About this exercise:
Your answer must be every line of the data that holds the string "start".

The data:
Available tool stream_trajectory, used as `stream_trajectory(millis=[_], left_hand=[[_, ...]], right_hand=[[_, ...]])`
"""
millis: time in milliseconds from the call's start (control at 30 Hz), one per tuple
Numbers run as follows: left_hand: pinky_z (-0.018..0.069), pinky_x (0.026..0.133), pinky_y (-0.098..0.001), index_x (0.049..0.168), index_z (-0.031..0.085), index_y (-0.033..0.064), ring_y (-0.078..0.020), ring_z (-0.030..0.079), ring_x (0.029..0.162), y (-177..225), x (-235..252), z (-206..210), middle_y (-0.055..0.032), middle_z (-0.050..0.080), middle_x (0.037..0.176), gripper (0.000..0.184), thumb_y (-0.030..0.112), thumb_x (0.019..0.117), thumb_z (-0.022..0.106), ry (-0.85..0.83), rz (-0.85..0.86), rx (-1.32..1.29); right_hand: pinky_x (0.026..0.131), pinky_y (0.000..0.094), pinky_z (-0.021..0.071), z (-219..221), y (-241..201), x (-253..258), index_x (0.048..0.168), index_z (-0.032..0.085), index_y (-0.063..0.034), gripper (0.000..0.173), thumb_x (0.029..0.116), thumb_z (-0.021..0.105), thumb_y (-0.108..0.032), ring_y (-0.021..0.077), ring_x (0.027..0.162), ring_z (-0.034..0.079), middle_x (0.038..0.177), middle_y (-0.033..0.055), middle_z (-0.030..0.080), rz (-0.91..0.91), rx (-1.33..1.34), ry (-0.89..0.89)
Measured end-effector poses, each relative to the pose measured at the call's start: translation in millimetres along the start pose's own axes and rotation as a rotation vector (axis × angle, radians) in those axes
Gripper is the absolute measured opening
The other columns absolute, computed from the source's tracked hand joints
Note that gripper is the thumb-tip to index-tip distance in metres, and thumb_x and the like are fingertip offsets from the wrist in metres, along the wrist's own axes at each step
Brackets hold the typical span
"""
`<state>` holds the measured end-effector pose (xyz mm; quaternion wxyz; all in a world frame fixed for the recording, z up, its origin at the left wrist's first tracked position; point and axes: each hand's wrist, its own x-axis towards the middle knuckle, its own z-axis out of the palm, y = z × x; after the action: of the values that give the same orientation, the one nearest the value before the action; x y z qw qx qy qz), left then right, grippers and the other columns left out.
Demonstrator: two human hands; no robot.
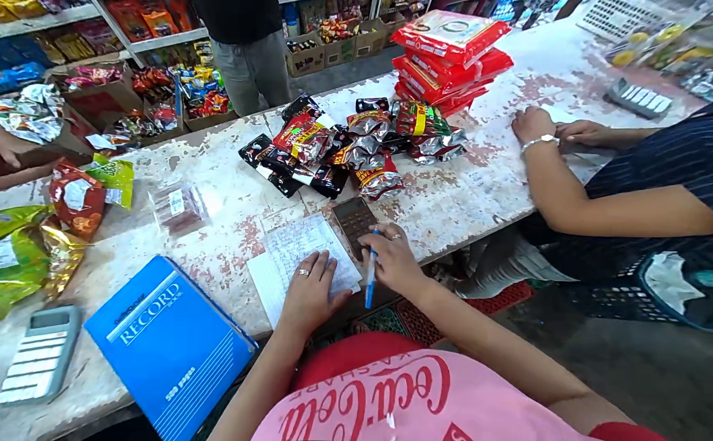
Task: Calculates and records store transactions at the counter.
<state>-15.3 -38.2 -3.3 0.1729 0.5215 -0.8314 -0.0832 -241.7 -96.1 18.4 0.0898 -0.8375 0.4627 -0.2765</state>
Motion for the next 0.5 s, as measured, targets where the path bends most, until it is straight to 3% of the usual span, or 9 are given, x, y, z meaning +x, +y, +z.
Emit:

Output:
millis: time in milliseconds from the call's start (control at 30 Hz), one per tuple
Measured end-effector poses, each relative to the pose measured at the call's start: translation in millimetres along the start pose's own axes and rotation as a rotation vector (axis × angle, radians) in those axes

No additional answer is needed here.